Third transition: the externalization of memory

The case for a third cognitive transition is based on arguments,
partly structural, and partly chronological, that are similar in
principle to those used for the first two; but the physical factors
that supported the third transition are a little different, inasmuch
as the latter was driven primarily by technological, rather than
biological developments. The chronological evidence is based on the
rapid emergence of whole new classes of memory representations --
external memory records -- as well as a major change in the types of
symbolic artifacts produced by humans. The structural argument is
based partly on neuropsychological and neurophysiological evidence
bearing on localization and plasticity, and partly on an analysis of
cognitive architecture in the context of our new relationship with
external memory. [SNIP]

The structural case can be stated as follows: (a) external memory has
introduced radical new properties into the collective storage and
retrieval systems of humans; (b) the use of these external storage
systems is difficult, and requires a major re-deployment of cerebral
resources towards establishing literacy- related "modules" in the
brain; (c) the physiological basis for this reorganization probably
lies in neuronal epigenesis and plasticity; and (d) the role of
biological working memory has been changed by the heavy use of
external memory. [SNIP]

The external display projects directly to the visual regions, which
now become the locus of a new kind of internal working memory, one
which utilizes the power of the perceptual systems. In effect, because
the perceptual systems are displaying representations (as opposed to
nonsymbolic objects), the user's brain can move through "information
space" just as it has always moved through the natural environment,
with the difference that processing occurs on two levels, instead of
only one. The items displayed in the external memory field are treated
first as natural objects and events, and second as memory
representations that can externally program the user's brain, that is,
create specific states of knowledge that were intended by the creator
of the particular external device on display.

[SNIP to final paragraph]
The modern brain must accommodate not only these new working memory
arrangements, and all the coding demands imposed by symbolic literacy,
but also a number of metalinguistic skills that simply did not exist a
few thousands of years ago. The latter are socially-entrenched; for
instance an enterprise like modern science is very much a collective
endeavor, in which the individual mind is essentially a node in a
larger networked structure supported by external memory.
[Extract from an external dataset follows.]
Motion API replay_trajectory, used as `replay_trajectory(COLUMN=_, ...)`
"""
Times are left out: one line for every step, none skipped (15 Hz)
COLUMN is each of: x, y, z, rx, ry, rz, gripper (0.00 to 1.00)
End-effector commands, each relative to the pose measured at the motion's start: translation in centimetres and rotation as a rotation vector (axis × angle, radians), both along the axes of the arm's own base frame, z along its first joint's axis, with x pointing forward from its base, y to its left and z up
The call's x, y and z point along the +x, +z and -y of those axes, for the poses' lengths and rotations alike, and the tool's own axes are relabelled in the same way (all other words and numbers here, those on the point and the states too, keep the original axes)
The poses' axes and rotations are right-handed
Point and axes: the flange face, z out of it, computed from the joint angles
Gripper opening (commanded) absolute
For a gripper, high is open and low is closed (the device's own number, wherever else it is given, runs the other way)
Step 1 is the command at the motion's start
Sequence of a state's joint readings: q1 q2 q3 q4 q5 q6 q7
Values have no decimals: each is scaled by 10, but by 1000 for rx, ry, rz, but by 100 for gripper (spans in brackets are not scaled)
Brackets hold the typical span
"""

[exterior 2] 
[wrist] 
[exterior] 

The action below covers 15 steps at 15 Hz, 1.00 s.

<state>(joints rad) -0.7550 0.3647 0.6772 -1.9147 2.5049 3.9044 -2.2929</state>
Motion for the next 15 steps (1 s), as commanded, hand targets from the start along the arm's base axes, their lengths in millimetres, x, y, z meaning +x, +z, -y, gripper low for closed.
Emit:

Humans have
been part of a collective knowledge enterprise ever since mimetic
skill permitted us to break with the limitations of episodic
cognition, but external memory has amplified the number and variety of
representations available in human culture, and increased the degree
to which our minds share representations and rely on external devices
for the process of thought itself. Cognitive studies of the modern
workplace testify to the way that electronically distributed knowledge
representation, and computer-coordinated planning and problem-solving,
are affecting the relative roles of individual minds and external
memory devices in this collective enterprise.